[How to complete this task]:
Copy each line below that includes "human".

........

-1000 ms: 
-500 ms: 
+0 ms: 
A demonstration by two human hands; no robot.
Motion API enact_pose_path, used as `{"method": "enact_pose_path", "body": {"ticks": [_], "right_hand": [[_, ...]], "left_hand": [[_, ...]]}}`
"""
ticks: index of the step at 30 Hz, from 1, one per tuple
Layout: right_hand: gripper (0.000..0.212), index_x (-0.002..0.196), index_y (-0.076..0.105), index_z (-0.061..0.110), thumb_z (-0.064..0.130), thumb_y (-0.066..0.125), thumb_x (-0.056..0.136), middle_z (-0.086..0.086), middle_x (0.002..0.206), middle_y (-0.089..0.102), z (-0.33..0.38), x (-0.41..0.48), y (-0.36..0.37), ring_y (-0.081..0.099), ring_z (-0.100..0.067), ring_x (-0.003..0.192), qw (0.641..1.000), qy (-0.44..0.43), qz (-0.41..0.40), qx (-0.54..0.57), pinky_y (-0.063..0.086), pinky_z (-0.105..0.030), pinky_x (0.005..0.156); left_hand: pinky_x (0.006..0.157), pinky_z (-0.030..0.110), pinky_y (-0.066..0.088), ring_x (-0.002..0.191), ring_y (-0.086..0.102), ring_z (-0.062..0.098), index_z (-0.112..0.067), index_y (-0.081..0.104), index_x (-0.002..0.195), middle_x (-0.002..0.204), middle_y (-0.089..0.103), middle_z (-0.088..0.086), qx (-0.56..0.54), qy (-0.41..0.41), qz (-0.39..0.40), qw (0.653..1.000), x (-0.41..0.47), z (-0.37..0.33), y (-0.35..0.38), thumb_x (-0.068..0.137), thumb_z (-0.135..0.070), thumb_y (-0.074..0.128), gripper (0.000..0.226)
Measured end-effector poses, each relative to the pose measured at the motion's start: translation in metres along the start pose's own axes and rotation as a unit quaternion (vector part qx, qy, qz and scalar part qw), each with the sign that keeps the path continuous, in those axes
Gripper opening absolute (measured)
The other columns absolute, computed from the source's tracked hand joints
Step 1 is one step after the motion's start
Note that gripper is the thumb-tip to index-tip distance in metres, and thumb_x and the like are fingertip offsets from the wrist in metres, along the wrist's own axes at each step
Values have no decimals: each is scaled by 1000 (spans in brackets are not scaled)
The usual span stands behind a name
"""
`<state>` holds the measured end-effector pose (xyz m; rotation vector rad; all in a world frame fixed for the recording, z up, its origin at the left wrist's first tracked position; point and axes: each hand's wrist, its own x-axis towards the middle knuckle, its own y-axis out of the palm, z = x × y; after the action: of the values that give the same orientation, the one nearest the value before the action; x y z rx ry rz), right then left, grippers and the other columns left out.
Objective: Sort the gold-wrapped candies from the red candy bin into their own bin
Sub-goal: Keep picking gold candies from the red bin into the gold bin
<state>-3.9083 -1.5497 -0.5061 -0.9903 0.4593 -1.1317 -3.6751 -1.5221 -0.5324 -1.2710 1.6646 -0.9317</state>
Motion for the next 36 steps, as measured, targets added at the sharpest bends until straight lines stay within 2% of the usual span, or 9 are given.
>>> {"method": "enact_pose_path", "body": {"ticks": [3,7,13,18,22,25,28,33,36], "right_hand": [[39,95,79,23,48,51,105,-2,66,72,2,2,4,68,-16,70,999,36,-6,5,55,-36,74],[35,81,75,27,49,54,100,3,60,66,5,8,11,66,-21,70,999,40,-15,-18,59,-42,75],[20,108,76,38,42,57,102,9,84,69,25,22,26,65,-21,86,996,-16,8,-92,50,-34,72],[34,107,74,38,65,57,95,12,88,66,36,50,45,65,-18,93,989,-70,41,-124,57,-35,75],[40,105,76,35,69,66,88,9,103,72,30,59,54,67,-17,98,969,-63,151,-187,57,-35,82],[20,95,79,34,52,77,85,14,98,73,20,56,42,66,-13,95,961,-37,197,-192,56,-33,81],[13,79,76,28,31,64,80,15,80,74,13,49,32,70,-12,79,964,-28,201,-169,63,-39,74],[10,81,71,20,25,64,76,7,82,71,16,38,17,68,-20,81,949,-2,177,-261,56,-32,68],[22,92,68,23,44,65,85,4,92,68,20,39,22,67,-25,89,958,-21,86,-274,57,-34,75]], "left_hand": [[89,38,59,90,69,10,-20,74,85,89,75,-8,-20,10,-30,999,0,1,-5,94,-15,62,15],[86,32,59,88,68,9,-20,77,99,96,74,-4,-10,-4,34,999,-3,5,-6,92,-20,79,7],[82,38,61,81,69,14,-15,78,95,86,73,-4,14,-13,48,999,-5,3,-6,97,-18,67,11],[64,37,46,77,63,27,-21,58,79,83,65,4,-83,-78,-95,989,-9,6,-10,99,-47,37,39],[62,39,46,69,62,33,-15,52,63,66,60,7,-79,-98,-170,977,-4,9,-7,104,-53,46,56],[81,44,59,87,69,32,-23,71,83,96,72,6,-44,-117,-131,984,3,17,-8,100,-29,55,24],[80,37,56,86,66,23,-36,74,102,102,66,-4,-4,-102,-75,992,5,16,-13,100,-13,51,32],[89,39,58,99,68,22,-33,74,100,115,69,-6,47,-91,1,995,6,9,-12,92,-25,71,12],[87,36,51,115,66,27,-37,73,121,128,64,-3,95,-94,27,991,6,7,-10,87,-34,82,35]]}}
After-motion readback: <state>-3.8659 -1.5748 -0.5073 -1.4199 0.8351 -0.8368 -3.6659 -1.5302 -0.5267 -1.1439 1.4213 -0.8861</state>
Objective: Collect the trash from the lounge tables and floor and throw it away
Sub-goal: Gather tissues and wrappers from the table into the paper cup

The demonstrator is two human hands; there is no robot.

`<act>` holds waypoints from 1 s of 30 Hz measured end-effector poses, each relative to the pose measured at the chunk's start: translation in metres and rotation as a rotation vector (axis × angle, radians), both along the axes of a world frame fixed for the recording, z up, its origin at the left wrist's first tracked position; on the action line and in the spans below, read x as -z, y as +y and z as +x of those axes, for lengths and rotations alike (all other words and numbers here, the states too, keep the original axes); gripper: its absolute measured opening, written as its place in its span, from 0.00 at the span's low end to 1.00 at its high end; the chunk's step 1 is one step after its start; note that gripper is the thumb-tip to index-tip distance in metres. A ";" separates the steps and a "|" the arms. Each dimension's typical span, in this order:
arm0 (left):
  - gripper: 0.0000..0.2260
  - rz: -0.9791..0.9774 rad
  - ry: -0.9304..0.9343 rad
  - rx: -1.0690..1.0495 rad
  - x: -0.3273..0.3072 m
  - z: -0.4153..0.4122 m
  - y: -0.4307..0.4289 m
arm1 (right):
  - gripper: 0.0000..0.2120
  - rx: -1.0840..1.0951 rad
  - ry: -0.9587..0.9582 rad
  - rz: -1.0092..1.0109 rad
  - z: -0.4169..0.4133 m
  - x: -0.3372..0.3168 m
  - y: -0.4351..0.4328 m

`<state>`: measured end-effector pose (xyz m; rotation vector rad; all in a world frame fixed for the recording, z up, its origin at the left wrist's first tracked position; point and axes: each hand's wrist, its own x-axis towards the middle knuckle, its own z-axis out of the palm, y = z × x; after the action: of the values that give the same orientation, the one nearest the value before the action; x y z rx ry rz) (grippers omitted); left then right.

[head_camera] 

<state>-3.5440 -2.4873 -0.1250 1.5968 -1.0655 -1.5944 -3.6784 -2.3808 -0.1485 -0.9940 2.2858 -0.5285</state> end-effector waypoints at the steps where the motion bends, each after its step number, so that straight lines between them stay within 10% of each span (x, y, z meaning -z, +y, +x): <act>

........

[Solution below]:
A demonstration by two human hands; no robot.
The demonstrator is two human hands; there is no robot.

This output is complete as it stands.